# [What the exercise asks]
Can you quote, word for word, every line from the first line of the records below through the line containing "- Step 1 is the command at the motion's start", and nothing else?

# [Records to use]

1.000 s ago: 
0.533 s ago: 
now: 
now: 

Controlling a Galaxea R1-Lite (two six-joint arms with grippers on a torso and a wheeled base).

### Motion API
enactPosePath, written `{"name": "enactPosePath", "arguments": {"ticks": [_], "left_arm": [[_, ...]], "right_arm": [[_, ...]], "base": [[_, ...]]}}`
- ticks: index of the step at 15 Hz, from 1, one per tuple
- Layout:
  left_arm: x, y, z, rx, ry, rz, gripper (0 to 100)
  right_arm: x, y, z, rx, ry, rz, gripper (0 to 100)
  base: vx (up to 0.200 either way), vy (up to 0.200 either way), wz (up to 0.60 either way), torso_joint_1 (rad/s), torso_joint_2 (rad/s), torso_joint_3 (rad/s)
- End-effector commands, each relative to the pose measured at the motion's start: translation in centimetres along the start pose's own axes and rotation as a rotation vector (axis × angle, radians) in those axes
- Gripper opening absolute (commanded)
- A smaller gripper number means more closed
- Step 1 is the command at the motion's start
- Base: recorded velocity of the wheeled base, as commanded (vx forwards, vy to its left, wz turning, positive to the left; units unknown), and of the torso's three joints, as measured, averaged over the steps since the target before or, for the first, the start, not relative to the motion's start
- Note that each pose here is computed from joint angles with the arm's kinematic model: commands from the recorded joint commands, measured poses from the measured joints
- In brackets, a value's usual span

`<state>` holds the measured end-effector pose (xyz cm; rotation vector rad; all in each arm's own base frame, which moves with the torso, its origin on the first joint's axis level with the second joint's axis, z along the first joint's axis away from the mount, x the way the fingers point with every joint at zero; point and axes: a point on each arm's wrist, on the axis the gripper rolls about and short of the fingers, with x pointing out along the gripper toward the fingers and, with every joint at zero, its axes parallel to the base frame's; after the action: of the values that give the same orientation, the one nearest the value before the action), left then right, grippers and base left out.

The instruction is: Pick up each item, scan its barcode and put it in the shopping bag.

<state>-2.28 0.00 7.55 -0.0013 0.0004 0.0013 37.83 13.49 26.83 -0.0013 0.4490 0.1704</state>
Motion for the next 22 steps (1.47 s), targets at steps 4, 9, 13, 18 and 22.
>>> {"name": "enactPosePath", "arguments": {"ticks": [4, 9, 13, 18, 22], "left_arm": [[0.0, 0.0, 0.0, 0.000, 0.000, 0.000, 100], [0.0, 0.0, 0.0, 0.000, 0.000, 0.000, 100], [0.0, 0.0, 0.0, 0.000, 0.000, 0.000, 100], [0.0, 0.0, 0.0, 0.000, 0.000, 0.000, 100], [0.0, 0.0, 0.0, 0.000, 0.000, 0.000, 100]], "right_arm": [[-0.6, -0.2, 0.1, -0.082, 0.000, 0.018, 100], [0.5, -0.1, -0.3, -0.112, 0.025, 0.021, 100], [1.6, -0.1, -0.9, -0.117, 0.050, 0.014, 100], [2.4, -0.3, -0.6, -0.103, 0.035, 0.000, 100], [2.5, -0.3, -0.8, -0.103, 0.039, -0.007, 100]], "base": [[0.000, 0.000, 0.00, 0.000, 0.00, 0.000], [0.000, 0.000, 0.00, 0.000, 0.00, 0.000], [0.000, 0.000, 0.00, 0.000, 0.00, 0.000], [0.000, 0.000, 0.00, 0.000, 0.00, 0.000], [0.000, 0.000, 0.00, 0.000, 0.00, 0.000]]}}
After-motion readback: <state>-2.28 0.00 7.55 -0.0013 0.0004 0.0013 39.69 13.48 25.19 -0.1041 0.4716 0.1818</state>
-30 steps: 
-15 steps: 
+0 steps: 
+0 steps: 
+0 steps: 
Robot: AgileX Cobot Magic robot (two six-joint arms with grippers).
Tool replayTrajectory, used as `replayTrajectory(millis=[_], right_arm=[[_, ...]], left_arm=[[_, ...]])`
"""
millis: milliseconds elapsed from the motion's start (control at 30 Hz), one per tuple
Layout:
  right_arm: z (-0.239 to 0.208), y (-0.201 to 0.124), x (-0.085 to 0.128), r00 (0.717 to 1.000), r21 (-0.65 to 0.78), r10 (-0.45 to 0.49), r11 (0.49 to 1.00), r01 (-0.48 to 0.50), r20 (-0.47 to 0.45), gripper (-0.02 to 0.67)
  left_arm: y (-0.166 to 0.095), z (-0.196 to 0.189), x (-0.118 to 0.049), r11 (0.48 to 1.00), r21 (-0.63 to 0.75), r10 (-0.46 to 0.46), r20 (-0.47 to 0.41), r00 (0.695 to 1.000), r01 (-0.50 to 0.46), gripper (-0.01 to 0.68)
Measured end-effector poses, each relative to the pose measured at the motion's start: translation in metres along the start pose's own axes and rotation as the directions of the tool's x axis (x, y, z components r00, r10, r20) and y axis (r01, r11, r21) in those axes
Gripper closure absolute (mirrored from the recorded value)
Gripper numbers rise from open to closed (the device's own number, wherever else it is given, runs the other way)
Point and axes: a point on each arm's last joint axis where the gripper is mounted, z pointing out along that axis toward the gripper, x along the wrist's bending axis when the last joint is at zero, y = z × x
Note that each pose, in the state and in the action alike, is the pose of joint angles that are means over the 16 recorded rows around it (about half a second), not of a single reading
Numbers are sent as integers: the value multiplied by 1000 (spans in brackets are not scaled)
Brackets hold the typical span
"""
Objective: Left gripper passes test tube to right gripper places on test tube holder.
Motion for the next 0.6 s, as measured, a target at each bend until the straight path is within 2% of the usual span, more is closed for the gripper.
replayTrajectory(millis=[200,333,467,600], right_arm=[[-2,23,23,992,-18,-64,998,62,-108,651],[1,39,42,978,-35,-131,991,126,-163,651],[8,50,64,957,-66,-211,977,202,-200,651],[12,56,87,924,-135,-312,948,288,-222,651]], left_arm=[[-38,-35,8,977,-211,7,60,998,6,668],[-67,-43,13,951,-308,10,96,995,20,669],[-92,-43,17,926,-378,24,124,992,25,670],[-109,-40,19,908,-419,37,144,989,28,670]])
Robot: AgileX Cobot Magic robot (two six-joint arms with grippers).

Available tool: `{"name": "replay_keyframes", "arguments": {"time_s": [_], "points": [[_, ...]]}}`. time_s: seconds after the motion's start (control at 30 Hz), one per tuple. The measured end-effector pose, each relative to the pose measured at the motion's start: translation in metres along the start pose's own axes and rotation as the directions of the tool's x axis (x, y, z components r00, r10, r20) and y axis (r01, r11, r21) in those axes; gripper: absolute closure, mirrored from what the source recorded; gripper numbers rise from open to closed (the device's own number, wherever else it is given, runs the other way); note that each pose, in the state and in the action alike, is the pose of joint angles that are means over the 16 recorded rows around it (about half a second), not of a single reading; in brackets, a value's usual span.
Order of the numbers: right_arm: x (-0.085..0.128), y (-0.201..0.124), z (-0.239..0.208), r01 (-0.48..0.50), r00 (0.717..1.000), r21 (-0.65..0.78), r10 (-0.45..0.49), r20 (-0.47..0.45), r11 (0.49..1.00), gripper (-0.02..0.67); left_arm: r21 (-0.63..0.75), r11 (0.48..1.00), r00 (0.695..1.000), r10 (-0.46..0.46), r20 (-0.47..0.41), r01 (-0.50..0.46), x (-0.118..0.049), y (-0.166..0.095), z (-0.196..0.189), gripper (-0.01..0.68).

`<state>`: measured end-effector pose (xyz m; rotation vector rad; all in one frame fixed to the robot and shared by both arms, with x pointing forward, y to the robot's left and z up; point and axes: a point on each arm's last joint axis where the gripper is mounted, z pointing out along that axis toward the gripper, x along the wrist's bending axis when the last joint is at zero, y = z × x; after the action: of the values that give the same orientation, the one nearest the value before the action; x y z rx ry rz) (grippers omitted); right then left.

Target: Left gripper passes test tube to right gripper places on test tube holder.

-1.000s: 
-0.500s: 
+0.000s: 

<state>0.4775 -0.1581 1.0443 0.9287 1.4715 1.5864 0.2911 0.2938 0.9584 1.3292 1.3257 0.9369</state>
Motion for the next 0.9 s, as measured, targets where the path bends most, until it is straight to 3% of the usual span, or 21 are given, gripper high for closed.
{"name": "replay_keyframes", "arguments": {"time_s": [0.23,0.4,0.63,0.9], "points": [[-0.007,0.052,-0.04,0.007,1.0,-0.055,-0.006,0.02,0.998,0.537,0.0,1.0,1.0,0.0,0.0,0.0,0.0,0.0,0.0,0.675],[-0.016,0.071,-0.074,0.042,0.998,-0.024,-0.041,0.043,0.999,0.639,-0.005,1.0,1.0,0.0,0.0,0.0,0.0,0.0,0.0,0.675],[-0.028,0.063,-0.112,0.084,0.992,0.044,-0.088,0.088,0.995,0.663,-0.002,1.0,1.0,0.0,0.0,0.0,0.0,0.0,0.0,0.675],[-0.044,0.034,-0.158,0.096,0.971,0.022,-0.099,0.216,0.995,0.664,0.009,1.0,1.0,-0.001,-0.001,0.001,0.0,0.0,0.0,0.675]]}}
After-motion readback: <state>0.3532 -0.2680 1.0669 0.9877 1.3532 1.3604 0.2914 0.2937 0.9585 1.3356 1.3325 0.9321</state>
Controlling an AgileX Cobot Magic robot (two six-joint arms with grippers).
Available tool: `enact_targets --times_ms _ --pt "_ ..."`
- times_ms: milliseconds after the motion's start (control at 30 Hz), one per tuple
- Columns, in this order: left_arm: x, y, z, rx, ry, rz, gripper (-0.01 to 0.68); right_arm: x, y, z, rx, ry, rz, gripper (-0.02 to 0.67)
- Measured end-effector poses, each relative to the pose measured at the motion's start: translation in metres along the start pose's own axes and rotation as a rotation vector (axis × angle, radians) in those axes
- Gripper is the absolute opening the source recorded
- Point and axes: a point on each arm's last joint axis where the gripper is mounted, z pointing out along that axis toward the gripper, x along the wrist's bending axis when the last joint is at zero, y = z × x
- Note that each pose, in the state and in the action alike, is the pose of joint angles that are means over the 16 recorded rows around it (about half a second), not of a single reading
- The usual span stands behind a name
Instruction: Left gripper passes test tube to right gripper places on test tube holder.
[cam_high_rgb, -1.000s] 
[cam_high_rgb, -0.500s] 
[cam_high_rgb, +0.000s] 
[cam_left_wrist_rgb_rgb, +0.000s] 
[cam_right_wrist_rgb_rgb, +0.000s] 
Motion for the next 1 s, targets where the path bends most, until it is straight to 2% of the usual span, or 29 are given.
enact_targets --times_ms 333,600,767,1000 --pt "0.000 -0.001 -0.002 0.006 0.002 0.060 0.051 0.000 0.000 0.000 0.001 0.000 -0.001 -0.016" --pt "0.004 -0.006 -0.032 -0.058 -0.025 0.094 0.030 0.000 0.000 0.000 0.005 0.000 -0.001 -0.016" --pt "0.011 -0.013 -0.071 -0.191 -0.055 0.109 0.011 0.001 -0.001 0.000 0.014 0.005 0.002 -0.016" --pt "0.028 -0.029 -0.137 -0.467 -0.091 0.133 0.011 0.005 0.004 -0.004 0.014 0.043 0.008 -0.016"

# [Result]
1.000 s ago: 
0.533 s ago: 
now: 
now: 

Controlling a Galaxea R1-Lite (two six-joint arms with grippers on a torso and a wheeled base).

### Motion API
enactPosePath, written `{"name": "enactPosePath", "arguments": {"ticks": [_], "left_arm": [[_, ...]], "right_arm": [[_, ...]], "base": [[_, ...]]}}`
- ticks: index of the step at 15 Hz, from 1, one per tuple
- Layout:
  left_arm: x, y, z, rx, ry, rz, gripper (0 to 100)
  right_arm: x, y, z, rx, ry, rz, gripper (0 to 100)
  base: vx (up to 0.200 either way), vy (up to 0.200 either way), wz (up to 0.60 either way), torso_joint_1 (rad/s), torso_joint_2 (rad/s), torso_joint_3 (rad/s)
- End-effector commands, each relative to the pose measured at the motion's start: translation in centimetres along the start pose's own axes and rotation as a rotation vector (axis × angle, radians) in those axes
- Gripper opening absolute (commanded)
- A smaller gripper number means more closed
- Step 1 is the command at the motion's start

What this exercise required is now done.